With the dawning heat of summer on the way it’s important our kids and all of us are properly hydrated to prevent heat illness. “Heat illness is the most preventable cause of sudden death in athletes” according to Douglas Casa, PhD, ATC, of the Kory Stringer Institute which does extensive research on heat and hydration in athletes at all levels of participation.
Children are more at risk as their thermo-regulatory systems are still developing. Often time kids and adults spend too much time sedentary or indoors that it takes them longer to acclimate to the heat. We recommend spending time outdoors daily involved in exercise, play, yard work, etc. to help one adjust to the heat.
Hydration affects our performance so we need be aware of the following signs & symptoms of heat illness: thirst, early fatigue, feeling hot, slower, difficulty with concentration, dizziness, cramping or muscle spasms may occur. The skin becomes red or flushed, clammy or hot or even dry which is a medical emergency. If you’re thirsty or exhibiting some of these symptoms you’ll need to catch up as you are already compromised. Cool fluids are recommended and do not cause cramping. Early treatment is cooling, best with immersion in a cool tub, ice towels, ice bags in a cool shaded area with removal of outer clothing and equipment.
Some tips:
Check your urine color, light is good, dark like tea is not
Drink frequently before, during and after exercise. One gulp equals about an ounce of fluid.

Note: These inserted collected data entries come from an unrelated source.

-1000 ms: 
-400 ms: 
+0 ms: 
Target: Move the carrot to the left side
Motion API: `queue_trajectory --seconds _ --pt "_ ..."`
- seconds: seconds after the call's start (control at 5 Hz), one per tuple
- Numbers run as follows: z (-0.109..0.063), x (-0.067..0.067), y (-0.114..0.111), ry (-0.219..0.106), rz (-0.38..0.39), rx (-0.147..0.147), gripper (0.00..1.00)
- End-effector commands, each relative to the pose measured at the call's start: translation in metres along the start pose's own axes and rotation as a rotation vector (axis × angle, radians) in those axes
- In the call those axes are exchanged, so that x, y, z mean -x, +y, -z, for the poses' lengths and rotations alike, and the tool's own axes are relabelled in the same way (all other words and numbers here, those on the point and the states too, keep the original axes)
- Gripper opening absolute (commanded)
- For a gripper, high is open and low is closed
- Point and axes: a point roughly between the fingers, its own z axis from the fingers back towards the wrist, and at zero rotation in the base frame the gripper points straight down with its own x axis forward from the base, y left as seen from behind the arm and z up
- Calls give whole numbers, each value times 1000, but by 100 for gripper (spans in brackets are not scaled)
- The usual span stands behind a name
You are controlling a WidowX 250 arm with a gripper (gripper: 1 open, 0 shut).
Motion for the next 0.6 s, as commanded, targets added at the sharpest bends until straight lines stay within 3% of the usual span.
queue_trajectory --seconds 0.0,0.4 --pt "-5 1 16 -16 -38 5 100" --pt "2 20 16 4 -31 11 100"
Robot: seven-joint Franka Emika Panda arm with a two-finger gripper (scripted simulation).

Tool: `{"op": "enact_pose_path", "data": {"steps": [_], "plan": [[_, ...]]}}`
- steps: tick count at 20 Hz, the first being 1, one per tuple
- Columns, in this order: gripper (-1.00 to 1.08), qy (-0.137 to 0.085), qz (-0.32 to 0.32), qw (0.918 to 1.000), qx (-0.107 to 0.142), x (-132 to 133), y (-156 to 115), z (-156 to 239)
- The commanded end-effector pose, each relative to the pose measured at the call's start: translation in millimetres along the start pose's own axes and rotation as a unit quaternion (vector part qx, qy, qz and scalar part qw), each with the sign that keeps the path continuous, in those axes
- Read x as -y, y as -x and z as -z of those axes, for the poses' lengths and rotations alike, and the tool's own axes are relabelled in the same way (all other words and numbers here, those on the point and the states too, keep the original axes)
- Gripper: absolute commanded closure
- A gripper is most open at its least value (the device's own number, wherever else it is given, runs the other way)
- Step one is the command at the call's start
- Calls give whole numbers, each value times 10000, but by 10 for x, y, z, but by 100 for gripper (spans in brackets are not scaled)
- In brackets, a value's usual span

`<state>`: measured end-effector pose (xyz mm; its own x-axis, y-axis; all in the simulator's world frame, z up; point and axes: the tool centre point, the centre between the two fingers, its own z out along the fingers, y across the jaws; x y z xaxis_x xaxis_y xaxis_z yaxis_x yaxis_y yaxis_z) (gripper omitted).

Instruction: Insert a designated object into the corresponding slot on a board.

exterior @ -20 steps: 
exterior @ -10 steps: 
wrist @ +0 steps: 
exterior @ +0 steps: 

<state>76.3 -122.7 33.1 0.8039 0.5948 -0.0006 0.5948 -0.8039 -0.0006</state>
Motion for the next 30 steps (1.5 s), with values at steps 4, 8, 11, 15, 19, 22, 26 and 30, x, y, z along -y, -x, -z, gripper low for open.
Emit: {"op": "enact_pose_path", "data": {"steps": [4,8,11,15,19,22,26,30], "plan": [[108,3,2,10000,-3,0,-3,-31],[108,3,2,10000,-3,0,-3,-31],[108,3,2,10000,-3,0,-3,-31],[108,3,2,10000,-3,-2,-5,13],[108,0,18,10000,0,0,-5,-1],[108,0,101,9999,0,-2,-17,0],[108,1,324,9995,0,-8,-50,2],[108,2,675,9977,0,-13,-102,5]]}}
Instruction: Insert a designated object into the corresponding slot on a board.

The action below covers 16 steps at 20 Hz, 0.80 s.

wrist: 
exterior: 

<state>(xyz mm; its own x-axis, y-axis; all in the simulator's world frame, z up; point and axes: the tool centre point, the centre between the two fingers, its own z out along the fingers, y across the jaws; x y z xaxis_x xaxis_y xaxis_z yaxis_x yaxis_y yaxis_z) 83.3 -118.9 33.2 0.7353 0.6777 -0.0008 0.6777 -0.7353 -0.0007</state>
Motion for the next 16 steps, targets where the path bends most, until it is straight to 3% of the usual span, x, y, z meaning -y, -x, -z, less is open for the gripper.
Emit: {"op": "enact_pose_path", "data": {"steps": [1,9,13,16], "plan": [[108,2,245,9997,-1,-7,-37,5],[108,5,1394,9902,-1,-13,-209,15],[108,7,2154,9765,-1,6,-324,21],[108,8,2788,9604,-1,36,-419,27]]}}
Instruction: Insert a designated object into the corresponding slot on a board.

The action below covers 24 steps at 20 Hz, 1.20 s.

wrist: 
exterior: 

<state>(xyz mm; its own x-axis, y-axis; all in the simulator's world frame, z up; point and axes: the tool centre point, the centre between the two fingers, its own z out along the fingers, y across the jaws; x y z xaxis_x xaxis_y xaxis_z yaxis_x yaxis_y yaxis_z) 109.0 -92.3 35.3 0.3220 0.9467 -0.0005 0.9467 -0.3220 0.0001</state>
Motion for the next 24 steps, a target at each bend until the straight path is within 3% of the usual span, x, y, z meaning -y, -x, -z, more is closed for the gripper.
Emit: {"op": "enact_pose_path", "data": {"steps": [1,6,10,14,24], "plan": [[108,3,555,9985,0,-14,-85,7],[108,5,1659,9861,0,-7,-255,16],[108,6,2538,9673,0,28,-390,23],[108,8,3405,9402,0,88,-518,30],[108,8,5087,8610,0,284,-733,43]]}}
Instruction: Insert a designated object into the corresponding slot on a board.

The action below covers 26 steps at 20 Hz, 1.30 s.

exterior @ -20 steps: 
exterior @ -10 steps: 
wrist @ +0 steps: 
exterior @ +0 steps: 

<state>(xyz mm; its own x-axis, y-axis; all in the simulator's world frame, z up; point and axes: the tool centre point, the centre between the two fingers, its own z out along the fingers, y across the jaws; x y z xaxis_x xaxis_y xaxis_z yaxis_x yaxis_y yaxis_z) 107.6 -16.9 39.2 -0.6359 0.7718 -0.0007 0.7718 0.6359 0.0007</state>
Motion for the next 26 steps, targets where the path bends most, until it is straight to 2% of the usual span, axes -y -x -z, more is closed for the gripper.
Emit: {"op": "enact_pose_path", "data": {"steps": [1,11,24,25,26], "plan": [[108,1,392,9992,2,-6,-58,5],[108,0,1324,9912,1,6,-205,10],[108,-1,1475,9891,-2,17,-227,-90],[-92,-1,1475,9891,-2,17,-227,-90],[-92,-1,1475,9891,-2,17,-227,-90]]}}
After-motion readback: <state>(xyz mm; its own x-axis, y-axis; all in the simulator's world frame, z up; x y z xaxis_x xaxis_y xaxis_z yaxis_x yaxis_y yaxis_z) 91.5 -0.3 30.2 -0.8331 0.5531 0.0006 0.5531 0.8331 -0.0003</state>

20 oz. an hour before and after activity and about 6 -8 oz. every 15-20 minutes. 16-24 oz. of fluid for every pound you lose in sweat.
Total consumption should be about 50% water and 50% sports electrolyte drink if exercising for an hour or longer
Avoid excessive caffeine and soft drinks as they can accelerate dehydration. Avoid energy drinks too as they may dangerously elevate the heart rate.
The Florida High School Athletic Association has policies and procedure in place regarding heat & hydrations at and the Jacksonville Sports Medicine Program also has information on their web site that you will find helpful.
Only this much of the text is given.